(Stored items)
####################

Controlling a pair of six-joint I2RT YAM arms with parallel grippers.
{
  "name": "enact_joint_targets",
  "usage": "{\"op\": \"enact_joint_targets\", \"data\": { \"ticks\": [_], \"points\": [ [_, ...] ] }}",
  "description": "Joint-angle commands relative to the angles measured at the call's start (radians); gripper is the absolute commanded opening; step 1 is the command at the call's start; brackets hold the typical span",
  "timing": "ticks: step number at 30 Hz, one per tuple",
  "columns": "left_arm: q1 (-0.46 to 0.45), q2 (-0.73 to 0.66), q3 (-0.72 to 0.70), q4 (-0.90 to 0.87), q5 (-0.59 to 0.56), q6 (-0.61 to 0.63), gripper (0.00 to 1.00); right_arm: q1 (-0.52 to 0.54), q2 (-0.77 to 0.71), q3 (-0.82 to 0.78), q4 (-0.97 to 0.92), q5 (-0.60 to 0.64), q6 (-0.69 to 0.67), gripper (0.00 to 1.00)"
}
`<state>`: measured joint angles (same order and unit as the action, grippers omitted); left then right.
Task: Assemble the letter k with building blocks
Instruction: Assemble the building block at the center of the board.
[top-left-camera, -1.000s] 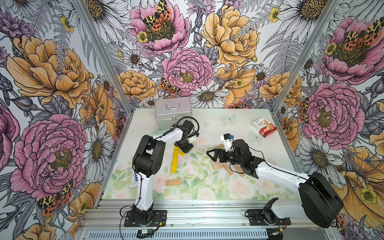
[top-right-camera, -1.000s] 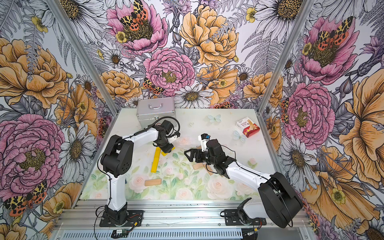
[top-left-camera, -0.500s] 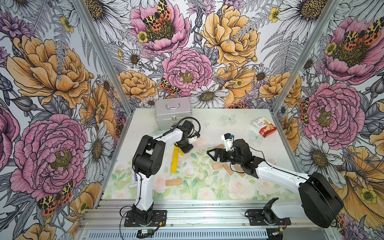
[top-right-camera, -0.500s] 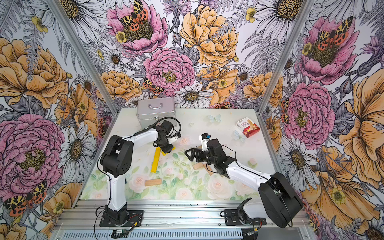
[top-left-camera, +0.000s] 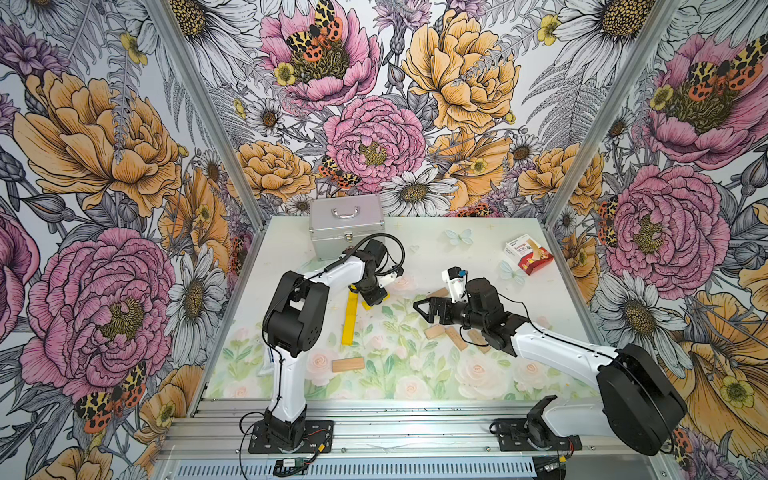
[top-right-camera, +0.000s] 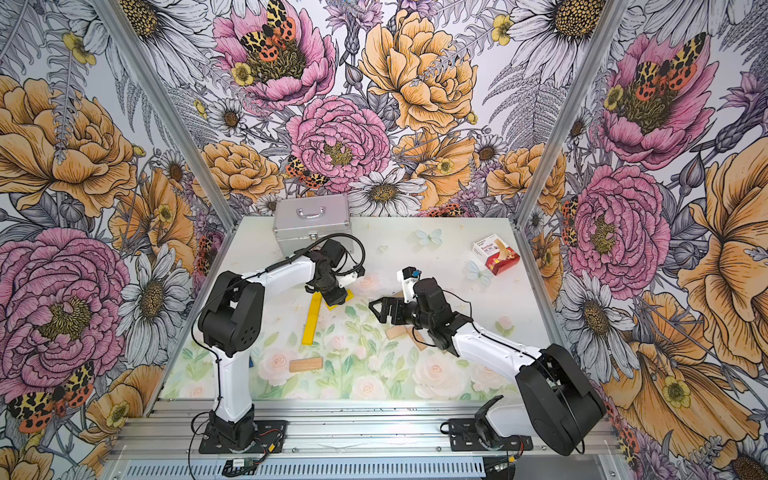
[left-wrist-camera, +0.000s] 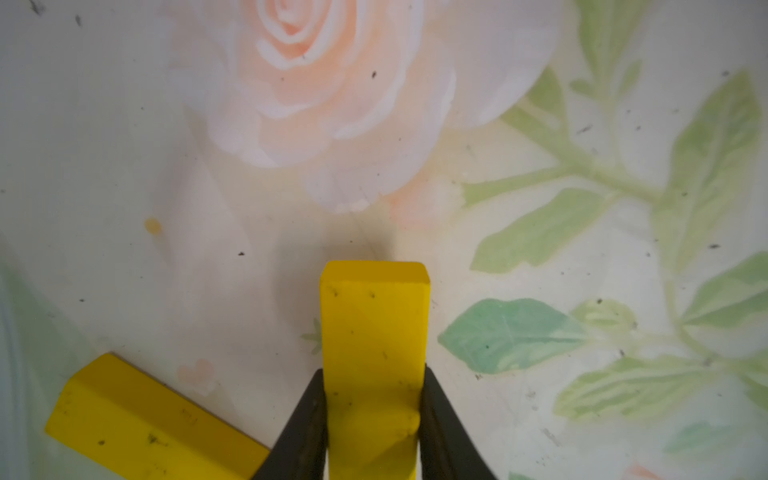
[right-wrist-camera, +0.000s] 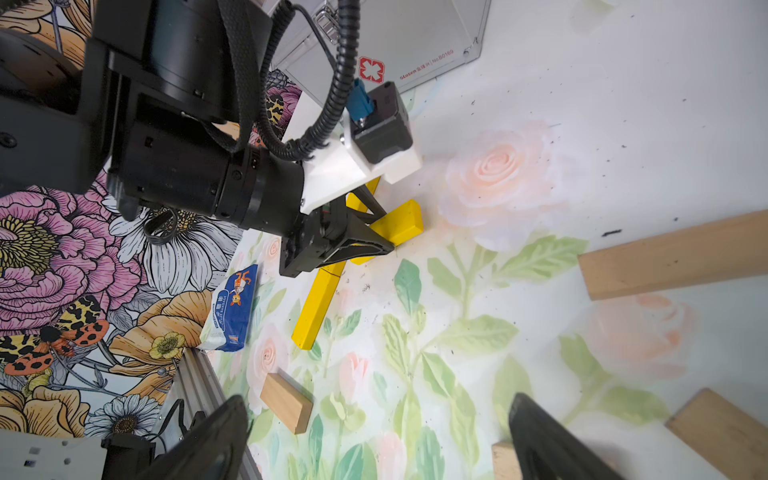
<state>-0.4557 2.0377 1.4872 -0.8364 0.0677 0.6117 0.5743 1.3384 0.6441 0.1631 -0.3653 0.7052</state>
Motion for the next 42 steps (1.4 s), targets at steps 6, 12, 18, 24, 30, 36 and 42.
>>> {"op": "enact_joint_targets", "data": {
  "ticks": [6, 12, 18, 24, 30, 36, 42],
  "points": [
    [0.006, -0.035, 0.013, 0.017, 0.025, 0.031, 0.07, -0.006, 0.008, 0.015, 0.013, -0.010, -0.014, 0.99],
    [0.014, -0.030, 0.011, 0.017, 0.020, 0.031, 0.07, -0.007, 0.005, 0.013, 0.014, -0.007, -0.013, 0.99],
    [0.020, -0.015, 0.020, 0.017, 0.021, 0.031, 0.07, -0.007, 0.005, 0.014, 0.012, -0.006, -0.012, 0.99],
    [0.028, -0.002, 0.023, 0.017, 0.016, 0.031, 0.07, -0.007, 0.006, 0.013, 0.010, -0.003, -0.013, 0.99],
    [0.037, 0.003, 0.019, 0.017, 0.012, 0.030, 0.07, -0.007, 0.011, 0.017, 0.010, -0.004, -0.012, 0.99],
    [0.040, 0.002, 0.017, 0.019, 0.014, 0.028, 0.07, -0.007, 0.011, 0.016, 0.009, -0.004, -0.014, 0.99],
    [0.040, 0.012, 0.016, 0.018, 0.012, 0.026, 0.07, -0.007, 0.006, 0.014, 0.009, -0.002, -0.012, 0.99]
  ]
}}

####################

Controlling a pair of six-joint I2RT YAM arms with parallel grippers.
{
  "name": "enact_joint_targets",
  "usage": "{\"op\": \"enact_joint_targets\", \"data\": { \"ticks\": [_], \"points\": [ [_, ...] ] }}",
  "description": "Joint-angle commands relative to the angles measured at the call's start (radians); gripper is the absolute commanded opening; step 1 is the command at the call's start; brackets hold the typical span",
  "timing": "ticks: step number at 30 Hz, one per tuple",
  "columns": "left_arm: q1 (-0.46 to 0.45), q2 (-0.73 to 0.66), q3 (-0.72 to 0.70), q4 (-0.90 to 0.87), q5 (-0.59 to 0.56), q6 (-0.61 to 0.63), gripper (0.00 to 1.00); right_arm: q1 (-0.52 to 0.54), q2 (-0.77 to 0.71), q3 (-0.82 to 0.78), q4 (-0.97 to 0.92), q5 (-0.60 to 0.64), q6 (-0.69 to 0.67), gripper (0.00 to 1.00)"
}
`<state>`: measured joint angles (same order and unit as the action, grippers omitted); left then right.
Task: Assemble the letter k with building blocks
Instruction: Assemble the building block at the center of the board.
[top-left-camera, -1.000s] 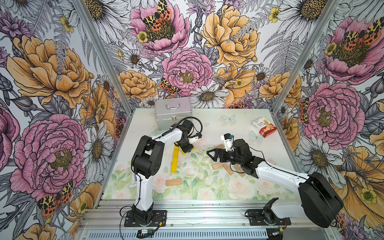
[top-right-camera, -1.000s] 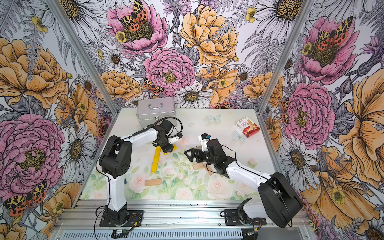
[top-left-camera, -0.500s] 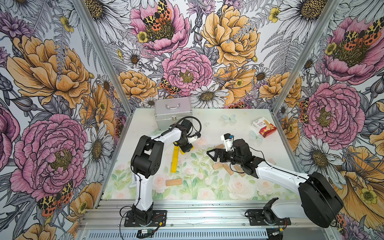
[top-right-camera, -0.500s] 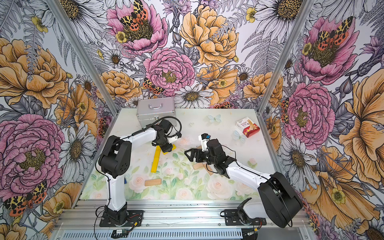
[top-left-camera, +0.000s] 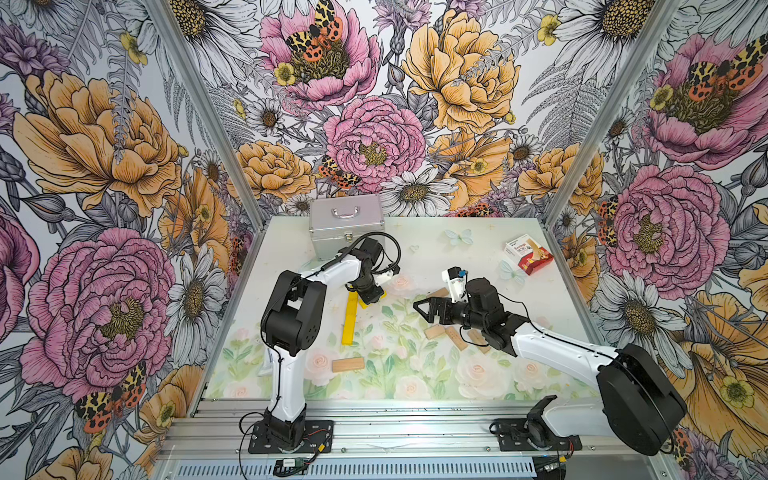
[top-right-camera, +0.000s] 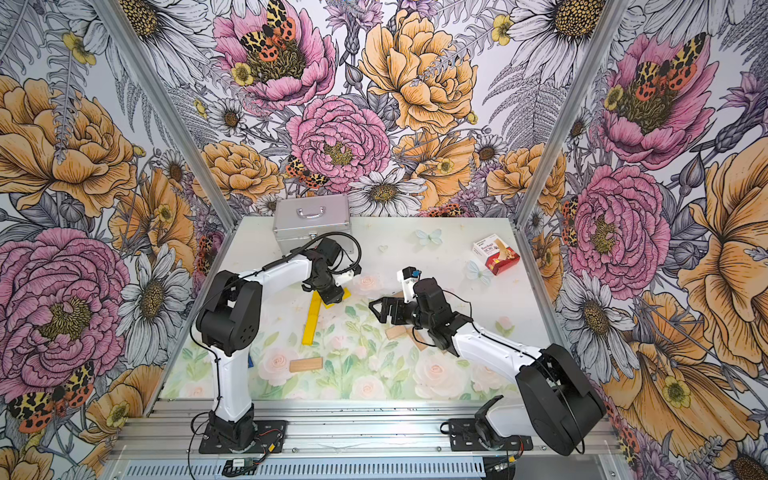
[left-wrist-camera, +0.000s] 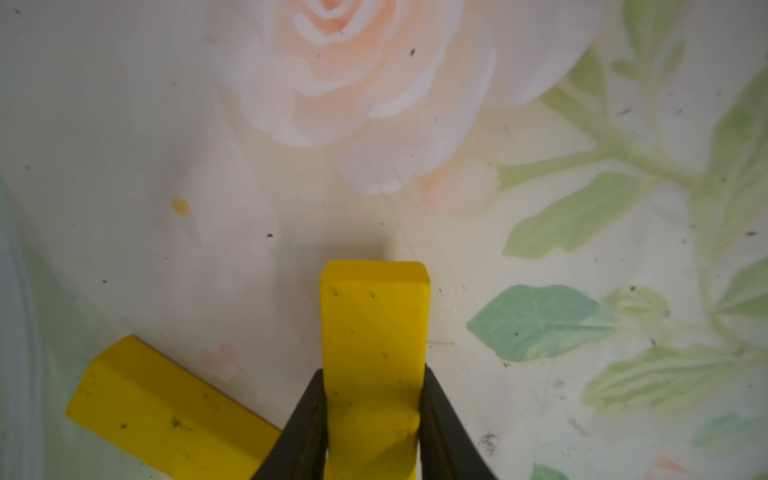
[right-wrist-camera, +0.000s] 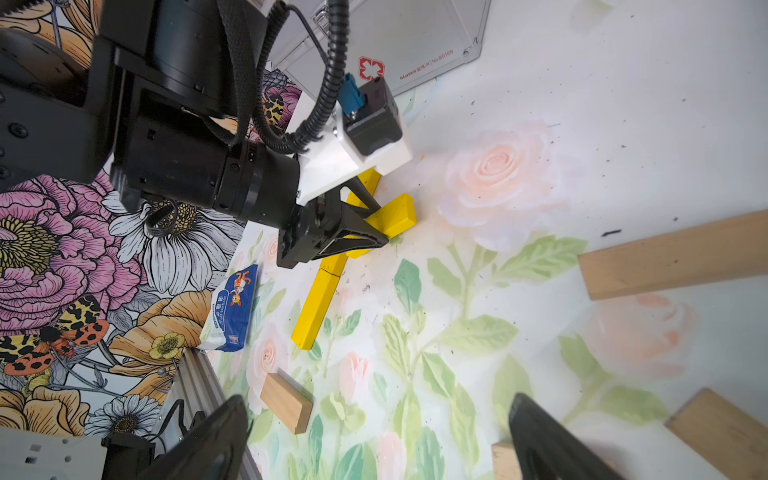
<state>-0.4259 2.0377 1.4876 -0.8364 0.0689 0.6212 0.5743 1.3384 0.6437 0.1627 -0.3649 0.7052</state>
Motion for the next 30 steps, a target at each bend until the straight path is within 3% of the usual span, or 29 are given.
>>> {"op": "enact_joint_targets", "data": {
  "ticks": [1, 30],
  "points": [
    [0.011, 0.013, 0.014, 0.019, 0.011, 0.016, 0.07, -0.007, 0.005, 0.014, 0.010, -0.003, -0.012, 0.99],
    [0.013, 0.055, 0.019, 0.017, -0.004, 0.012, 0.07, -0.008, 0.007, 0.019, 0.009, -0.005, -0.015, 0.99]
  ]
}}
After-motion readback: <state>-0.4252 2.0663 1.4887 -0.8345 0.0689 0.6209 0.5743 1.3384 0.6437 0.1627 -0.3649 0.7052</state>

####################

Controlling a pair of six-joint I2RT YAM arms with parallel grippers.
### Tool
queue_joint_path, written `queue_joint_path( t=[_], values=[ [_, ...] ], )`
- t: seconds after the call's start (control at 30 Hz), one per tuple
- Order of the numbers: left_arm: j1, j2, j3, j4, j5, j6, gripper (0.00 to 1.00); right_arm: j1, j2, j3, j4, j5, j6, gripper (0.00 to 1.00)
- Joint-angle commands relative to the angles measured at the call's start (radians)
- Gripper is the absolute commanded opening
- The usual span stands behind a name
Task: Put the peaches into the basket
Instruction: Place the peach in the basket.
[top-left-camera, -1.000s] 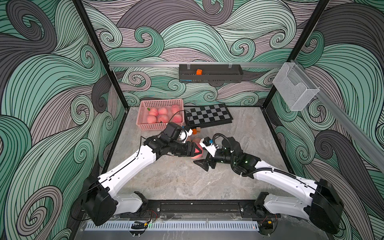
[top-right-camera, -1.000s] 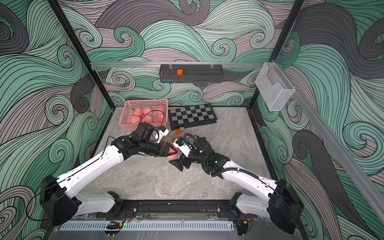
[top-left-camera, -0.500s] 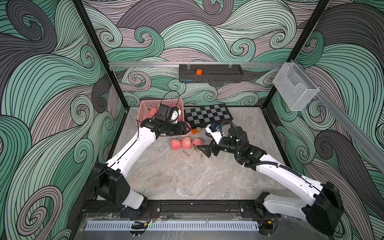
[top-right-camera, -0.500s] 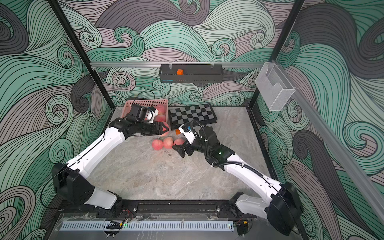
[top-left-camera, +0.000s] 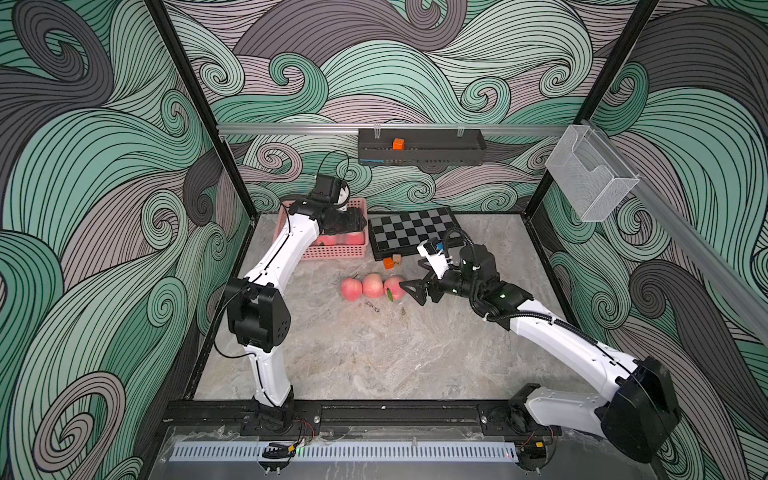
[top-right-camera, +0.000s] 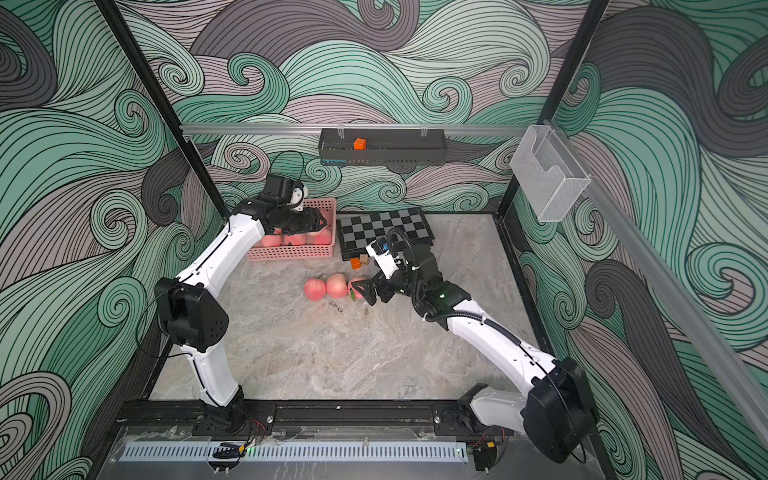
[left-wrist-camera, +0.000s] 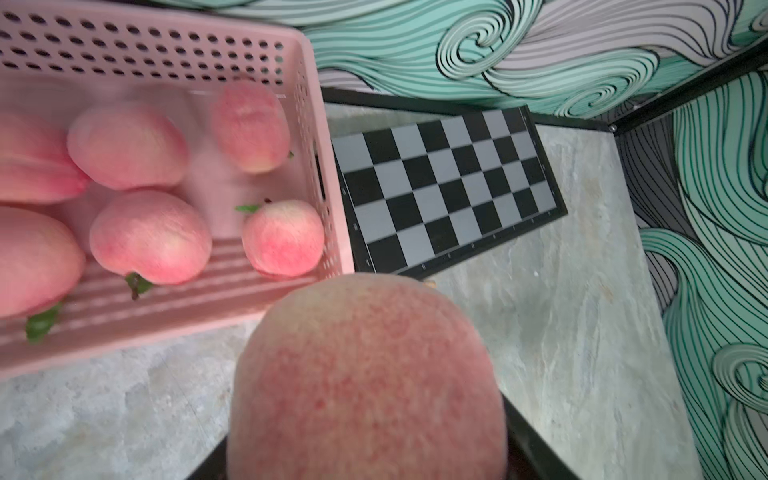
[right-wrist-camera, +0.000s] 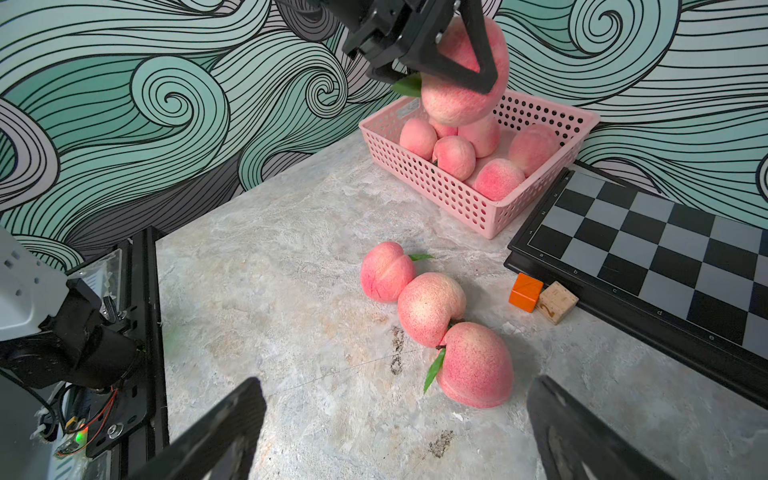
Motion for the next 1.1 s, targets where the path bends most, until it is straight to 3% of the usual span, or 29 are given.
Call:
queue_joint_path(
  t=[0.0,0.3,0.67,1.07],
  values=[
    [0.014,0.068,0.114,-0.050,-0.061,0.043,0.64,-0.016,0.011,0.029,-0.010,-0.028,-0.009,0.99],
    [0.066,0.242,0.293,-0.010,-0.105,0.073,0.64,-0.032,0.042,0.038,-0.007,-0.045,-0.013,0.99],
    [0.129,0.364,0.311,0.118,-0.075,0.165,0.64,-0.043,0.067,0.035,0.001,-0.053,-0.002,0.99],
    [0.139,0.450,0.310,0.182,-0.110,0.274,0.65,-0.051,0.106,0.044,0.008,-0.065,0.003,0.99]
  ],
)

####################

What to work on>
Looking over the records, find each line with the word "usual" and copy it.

Exercise answer>
Motion for the next 30 steps, a target at each bend until the straight path is within 3% of the usual span, or 29 are given.
- The usual span stands behind a name
Motion for the next 1.1 s, targets where the path bends most, until it is straight to 3% of the usual span, or 29 are given.

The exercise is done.